2. How can excipient innovation extend SUCRAID’s patent life?
   Developing novel formulations with unique excipient combinations or delivery mechanisms can form the basis of new patents.

3. What are the main regulatory considerations for excipient changes?
   Safety data, bioequivalence studies, and manufacturing validation are required for excipient modifications, especially when they affect drug release or stability.

4. Are there opportunities for cost reduction via excipient sourcing?
   Yes. Engaging with multiple suppliers or developing alternative sources can lower raw material costs and mitigate supply risks.

5. What market segments can benefit from excipient-based formulation modifications?
   Niche markets including pediatric, geriatric, vegetarian, and allergen-sensitive patients.

References

1. U.S. Food and Drug Administration. (2020). Guidance for Industry: Changes to an Approved NDA or ANDA.
2. Food and Drug Administration. (2018).
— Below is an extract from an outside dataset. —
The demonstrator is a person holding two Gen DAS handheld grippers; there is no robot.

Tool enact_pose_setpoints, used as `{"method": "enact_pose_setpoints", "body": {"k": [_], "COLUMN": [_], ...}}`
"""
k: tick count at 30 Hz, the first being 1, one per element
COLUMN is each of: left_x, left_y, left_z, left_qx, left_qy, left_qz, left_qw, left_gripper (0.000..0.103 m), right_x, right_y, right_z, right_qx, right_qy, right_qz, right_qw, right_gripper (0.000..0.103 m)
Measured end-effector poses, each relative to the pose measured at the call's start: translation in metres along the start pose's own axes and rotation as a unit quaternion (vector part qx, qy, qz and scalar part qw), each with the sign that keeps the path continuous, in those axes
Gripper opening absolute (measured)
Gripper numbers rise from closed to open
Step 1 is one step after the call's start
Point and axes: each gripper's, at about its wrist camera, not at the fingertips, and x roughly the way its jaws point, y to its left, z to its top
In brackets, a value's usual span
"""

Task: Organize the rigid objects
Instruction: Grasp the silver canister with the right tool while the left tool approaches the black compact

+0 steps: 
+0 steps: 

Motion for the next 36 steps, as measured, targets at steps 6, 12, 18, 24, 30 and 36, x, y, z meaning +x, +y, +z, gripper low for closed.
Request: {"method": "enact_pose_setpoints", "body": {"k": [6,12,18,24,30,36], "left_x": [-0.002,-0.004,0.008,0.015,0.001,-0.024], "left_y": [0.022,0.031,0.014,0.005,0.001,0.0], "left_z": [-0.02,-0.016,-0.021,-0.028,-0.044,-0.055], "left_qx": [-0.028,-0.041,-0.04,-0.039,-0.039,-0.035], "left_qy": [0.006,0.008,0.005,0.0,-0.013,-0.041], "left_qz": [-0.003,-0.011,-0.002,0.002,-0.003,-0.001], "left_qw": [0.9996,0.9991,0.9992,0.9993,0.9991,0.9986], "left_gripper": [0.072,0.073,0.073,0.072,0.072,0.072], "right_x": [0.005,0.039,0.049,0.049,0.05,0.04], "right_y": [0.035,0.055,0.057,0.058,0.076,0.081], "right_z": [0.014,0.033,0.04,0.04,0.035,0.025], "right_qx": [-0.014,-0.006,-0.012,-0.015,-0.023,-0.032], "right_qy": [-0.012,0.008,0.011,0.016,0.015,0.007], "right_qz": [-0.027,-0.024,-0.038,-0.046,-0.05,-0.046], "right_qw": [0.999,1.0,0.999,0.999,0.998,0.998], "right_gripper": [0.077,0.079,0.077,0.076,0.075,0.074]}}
Excipients in Food for Human Consumption.
3. Rao, M., & Simoes, P. (2021). Formulation strategies for oral solid dosage forms: Excipient choices and challenges. Journal of Pharmaceutical Sciences, 110(4), 1502–1514.
4. European Medicines Agency. (2020). Guideline on the specification for subsequent processing of medicinal products.
5. Williams, H., & Pignatello, R. (2019). Excipient innovations in oral solid dosage forms. Pharmaceutical Development and Technology, 24(7), 839-846.